The members of this corporation enjoy various privileges and immunities.
The ancient Hall at Deptford, where their meetings were formerly held, was pulled down about the year 1787, and an elegant building erected for that purpose in London, near the Tower.
The arms of this corporation are Argent, a cross Gules between four ships of three masts in full sail, proper." — Lysons.

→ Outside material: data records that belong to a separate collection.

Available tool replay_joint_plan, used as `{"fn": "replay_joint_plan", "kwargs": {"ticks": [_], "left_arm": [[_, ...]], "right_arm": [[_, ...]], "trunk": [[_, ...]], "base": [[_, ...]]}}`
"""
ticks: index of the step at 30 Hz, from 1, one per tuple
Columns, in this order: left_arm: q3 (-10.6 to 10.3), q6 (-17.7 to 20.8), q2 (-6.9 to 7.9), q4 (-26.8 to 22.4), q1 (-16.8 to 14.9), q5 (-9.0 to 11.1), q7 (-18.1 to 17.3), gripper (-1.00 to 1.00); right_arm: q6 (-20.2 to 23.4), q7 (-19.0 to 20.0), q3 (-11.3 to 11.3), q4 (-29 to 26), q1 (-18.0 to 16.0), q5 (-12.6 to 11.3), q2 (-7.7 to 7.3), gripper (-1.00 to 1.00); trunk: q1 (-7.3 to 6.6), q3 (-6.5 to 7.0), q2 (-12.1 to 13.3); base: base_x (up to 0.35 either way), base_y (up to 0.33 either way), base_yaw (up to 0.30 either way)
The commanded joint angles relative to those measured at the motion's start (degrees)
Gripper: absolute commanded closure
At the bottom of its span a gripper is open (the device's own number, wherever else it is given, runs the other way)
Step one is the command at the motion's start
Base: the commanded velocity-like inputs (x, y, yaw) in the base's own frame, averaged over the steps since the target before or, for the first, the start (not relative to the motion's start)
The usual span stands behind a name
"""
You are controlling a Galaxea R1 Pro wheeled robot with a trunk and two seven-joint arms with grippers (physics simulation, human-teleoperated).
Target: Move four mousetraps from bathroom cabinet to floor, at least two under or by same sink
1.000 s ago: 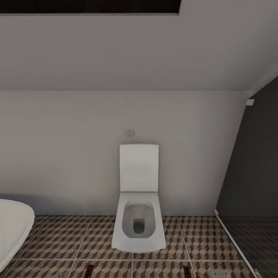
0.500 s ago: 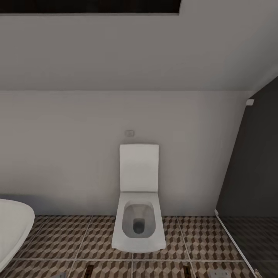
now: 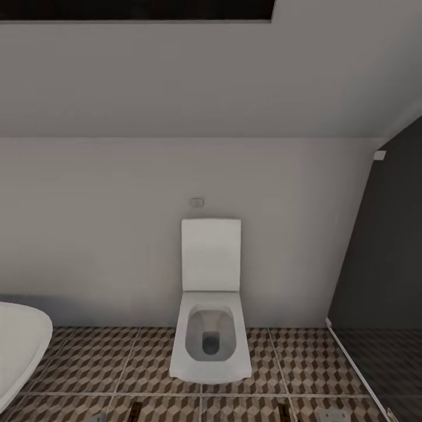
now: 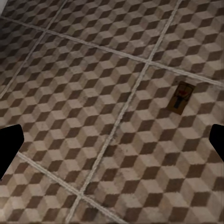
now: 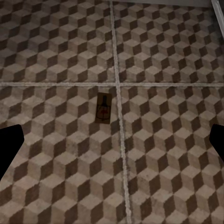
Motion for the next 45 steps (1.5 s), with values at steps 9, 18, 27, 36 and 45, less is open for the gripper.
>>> {"fn": "replay_joint_plan", "kwargs": {"ticks": [9,18,27,36,45], "left_arm": [[0.2,-0.4,-1.25,0.2,-0.1,0.1,-0.1,-1.00],[0.2,-0.4,-2.62,0.2,-0.1,0.1,-0.1,-1.00],[0.2,-0.4,-4.88,0.2,-0.1,0.1,-0.1,-1.00],[0.2,-0.4,-6.89,0.2,-0.1,0.1,-0.1,-1.00],[0.2,-0.4,-7.26,0.2,-0.1,0.1,-0.1,-1.00]], "right_arm": [[-0.3,-0.1,0.5,0.2,-0.1,-0.2,0.01,-1.00],[-0.3,-0.1,0.5,0.2,-0.1,-0.2,0.04,-1.00],[-0.3,-0.1,0.5,0.2,-0.1,-0.3,0.04,-1.00],[-0.3,-0.1,0.5,0.2,-0.1,-0.2,0.01,-1.00],[-0.2,-0.1,0.5,0.2,-0.1,-0.2,0.03,-1.00]], "trunk": [[0.00,-0.06,0.0],[0.00,-0.06,0.0],[0.00,-0.06,0.0],[0.00,-0.06,0.0],[0.00,-0.06,0.0]], "base": [[0.000,0.000,0.000],[0.000,0.000,0.000],[0.000,0.000,0.000],[0.000,0.000,0.000],[0.000,0.000,0.000]]}}
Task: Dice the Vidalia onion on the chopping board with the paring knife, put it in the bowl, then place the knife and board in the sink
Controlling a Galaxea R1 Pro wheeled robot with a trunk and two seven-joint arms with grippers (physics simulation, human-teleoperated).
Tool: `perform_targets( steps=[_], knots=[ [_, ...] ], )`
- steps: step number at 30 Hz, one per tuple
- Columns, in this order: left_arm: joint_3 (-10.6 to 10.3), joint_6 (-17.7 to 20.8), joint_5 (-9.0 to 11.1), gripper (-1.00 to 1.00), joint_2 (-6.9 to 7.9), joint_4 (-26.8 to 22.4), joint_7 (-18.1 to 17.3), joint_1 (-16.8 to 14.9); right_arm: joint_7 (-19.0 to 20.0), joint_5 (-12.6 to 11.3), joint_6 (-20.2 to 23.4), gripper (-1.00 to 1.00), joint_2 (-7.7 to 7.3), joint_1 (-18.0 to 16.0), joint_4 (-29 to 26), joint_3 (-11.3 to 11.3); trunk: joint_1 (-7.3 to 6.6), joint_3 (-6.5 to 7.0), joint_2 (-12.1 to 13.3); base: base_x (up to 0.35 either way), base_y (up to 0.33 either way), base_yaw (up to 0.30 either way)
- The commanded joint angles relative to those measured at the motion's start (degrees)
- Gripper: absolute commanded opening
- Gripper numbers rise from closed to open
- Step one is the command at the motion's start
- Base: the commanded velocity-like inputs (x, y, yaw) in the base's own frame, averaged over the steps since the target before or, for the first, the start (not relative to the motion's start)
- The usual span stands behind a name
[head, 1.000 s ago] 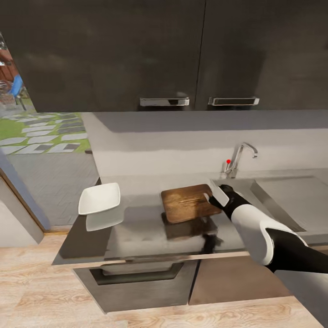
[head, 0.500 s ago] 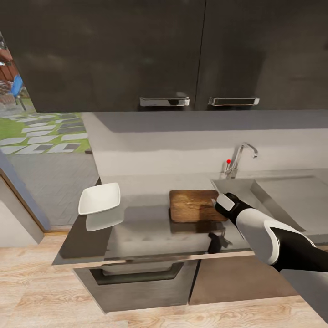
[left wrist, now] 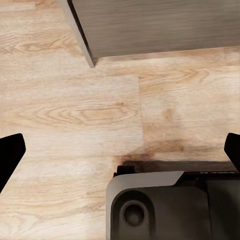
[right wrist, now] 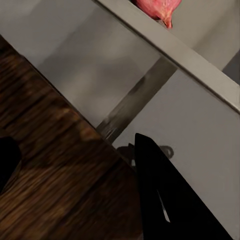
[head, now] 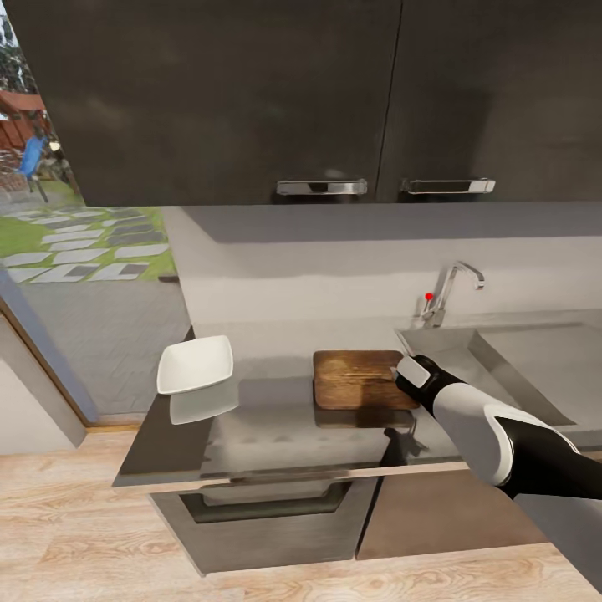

At Deptford, if we are journeying by land, we have just passed the boundary of the county of Surrey and entered that of Kent, which we do not again leave, inasmuch as it continues to border the right bank of the river all the way to its junction with the sea.
Deptford is made famous by its connection with many great men in naval history;


but it boasts also of the residence of one philosopher.
Sayes' Court (so called from the name of the family who long inhabited it) was once the residence of John Evelyn; and in 1598 he lent it to the Czar Peter the Great, at that time studying the art of ship-building in the dockyards of Deptford. It stood on the site of the old workhouse; it is now entirely gone: but tradition is yet active in the locality, and in the writings of "the lover of trees" may be found much curious matter concerning the Muscovite, who had sadly disturbed the harmony and tried the temper of him who, at all times and in all places, was a worshipper of Nature, — the czar was a "hedge-breaker", who ruined his garden, and who had "a house full of people right nasty"; and it was a joy to the gentle old man when the time of imperial tenancy — and but a short time it was — expired, and he had again his garden, "most boscaresque, being, as it were an exemplar of his book of forest trees". *
* Evelyn laments most pitifully the damage done to his garden, and speaks of it as "my now ruined garden of Sayes' Court, thanks to the Czar of Muscovy"; Peter is traditionally asserted to have delighted in being driven through Evelyn's much-prized and neatly trimmed hedges in a wheelbarrow.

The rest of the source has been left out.